L’assalto è stato scatenato dalla voce, forse infondata, che un agricoltore era morto in carcere. La popolazione rurale, povera e priva di diritti elementari, è sempre più esasperata, e basta un minimo pretesto per dar luogo a proteste di piazza anche violente.

Pechino (AsiaNews/Agenzie) – Centinaia di coltivatori di tè hanno assalito la stazione di polizia a Yingde (Guangdong) il 23 maggio, lanciando sassi e mattoni e incendiando le  vetture di servizio.

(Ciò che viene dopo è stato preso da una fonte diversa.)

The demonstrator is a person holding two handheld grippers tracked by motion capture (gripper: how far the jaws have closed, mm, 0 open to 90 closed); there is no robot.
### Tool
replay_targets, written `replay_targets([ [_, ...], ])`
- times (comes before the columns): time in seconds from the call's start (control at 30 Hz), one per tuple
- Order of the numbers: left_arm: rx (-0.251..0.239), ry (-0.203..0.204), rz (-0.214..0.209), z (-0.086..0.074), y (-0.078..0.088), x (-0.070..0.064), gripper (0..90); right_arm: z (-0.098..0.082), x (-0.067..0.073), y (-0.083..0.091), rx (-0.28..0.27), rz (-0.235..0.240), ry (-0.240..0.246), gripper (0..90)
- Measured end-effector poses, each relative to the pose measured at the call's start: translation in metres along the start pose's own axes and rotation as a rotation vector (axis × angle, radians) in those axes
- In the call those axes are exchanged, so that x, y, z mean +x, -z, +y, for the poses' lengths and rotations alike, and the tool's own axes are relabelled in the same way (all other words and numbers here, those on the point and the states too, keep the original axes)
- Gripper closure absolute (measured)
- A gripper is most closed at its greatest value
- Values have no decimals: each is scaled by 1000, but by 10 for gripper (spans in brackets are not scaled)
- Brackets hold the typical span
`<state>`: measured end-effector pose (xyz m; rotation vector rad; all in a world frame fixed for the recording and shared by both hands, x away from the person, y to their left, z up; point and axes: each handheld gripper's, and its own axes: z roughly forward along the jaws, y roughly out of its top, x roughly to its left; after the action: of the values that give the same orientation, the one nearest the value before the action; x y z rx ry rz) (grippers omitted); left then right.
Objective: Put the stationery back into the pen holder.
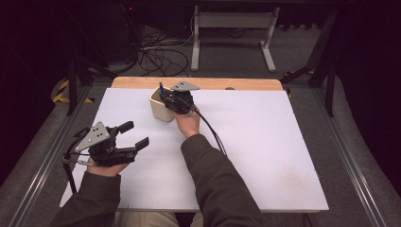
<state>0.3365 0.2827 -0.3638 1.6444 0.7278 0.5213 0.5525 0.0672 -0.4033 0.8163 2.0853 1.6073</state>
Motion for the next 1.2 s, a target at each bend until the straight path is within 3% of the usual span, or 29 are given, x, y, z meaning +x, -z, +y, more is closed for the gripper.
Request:
replay_targets([
  [0.37,-4,1,-4,1,-1,-3,180,4,-3,12,-38,2,-18,647],
  [0.83,0,0,-3,0,-3,-2,180,6,-4,24,-47,24,-15,517],
  [1.2,6,-7,-6,-1,-5,-3,181,6,-2,37,-48,32,-12,466],
])
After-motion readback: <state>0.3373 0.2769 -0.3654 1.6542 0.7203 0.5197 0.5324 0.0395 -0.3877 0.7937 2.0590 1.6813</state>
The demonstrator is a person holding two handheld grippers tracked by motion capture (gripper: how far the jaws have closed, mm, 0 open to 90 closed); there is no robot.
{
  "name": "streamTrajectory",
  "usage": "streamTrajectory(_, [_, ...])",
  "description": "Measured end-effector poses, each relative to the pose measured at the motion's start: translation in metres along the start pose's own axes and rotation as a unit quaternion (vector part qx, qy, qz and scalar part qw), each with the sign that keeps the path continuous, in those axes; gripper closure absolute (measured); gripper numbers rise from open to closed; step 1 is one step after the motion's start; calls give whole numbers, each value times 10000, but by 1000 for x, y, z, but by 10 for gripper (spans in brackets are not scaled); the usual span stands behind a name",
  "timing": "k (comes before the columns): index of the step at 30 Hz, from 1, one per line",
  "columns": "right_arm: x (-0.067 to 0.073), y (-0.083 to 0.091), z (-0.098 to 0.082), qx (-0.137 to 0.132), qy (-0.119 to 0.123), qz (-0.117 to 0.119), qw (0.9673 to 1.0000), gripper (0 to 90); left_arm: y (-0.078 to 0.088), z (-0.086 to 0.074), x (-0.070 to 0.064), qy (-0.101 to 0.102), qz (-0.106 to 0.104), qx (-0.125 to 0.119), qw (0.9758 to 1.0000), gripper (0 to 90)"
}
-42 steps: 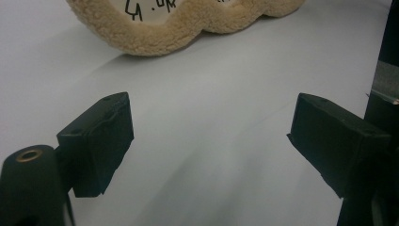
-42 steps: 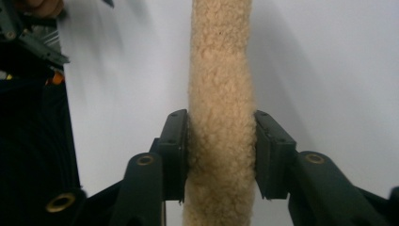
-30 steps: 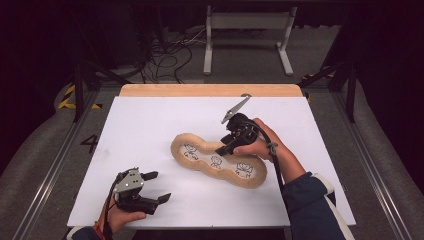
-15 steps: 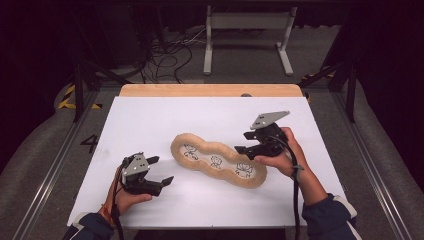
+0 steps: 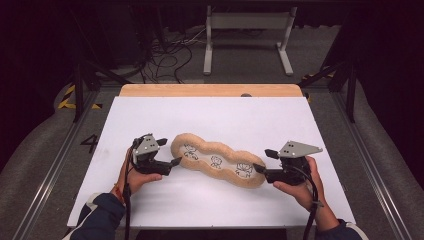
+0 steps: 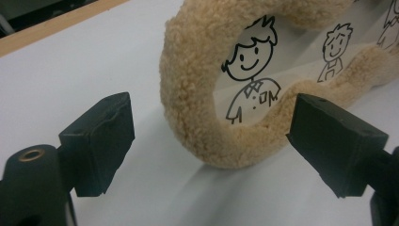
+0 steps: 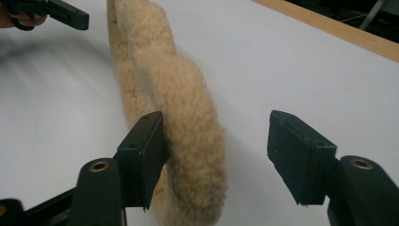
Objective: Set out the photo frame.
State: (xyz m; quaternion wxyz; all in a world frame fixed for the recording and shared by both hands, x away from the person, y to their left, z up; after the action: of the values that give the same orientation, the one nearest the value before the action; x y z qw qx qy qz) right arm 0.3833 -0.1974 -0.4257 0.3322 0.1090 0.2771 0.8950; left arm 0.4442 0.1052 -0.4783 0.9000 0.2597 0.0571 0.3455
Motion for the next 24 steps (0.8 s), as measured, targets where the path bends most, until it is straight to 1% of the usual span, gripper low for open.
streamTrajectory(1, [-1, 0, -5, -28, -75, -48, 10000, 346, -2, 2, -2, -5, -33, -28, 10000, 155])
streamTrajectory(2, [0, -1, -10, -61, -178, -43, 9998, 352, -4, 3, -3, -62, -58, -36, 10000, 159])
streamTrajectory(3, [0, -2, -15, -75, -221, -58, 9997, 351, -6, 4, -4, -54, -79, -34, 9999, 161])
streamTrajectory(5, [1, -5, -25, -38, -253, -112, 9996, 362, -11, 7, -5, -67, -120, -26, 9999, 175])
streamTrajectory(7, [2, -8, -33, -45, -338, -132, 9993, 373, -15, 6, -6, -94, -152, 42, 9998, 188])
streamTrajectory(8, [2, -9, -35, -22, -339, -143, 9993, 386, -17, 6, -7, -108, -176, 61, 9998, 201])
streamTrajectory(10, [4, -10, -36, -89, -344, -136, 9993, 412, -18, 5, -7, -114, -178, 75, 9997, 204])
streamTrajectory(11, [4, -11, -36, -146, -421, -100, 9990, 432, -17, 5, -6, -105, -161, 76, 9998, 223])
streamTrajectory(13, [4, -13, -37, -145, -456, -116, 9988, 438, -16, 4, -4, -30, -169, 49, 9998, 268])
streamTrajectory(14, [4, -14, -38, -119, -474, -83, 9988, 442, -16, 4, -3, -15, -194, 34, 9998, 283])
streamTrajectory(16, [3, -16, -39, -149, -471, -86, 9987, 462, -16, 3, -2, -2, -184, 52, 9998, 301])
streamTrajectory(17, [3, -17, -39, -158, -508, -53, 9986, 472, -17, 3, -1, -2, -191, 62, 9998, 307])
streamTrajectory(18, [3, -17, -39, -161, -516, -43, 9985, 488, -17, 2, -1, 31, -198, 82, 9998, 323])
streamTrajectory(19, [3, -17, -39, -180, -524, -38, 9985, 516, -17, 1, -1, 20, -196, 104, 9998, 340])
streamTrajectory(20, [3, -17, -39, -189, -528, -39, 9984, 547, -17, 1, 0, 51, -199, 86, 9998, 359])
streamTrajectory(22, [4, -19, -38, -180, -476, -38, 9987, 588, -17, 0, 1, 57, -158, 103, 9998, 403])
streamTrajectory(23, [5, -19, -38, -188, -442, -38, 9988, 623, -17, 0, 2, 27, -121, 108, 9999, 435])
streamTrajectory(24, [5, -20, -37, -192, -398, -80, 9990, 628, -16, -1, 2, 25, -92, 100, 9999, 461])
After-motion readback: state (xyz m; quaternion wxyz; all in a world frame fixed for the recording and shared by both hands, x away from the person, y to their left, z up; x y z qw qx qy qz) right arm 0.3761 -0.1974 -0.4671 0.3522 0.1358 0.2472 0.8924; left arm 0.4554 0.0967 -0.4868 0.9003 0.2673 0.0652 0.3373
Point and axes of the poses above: each handheld gripper's, and its own axes: y roughly backward along the jaws, z roughly out of its top, x roughly to its left, the point moved 9 cm from there along -y, roughly forward along the jaws, and after that the axes turned 5 degrees about z, right-handed, at the moved point
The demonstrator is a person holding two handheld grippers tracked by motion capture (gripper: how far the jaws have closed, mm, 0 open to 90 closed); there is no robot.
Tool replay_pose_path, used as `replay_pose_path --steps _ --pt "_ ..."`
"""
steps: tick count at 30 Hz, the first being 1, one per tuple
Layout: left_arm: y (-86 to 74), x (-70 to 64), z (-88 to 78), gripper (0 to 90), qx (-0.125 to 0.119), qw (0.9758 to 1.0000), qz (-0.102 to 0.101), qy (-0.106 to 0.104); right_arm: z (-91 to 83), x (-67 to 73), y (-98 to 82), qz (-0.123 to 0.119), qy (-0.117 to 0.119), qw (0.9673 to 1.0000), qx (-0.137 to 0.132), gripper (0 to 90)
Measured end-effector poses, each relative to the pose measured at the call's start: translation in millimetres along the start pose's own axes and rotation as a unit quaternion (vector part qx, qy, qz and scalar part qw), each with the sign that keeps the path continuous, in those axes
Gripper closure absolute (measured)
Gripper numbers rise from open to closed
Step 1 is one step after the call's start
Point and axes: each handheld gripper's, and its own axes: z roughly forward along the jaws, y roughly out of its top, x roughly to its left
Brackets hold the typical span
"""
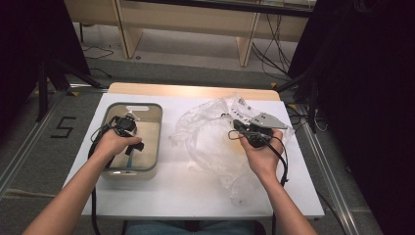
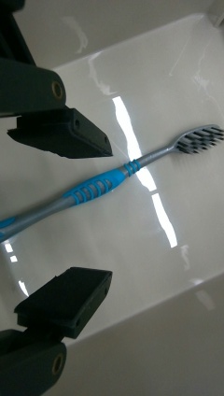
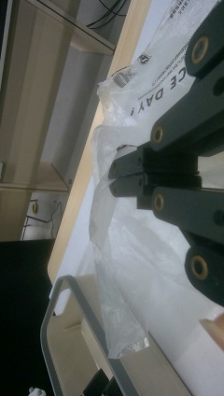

La protesta è stata scatenata dalla  voce che un contadino era morto in detenzione e dimostra l’esasperazione dei rurali che vivono in povertà, senza nemmeno  godere dei servizi essenziali come l’assistenza sanitaria gratuita.

L’assalto è durato oltre 4 ore,  prima che  tornasse la calma.  Non si ha notizia di feriti o di ulteriori conseguenze nei giorni  successivi. Il quotidiano China Daily, che  ha  riportato oggi la notizia, riferisce che da anni i contadini  di Yingde protestano perché sono privi dell’assicurazione medica, della pensione sociale e di sussidi  per i disoccupati.

Queste proteste sono sfociate questo mese in  dimostrazioni di piazza e il 22 maggio la polizia  ha  arrestato 4 persone accusandole di stare organizzando  una grande  protesta. Il giorno dopo circa 300 contadini hanno marciato sulla stazione di polizia per chiedere la liberazione  dei quattro. La violenza è esplosa quando si è sparsa la voce che uno di loro era morto in prigione. Mancano conferme di questa notizia.

Nel 2008 in Cina si sono state oltre 87mila proteste per ragioni economiche, secondo i dati del ministero degli Interni. I lavoratori privati del salari e i contadini  espropriati della terra senza adeguato indennizzo spesso non hanno vie giudiziarie per ottenere i loro diritti. Così scendono in piazza e si scontrano con la polizia spesso schierata a  difesa degli  interessi delle aziende o delle autorità locali.

Molti incidenti  sono accesi da pretesti minimi.  La settimana scorsa nel Gansu oltre mille persone sono scese in piazza dopo che  funzionari pubblici hanno percosso un ciclista passato con  il semaforo rosso. Hanno rovesciato auto della polizia e negli scontri sono stati feriti almeno 10 poliziotti.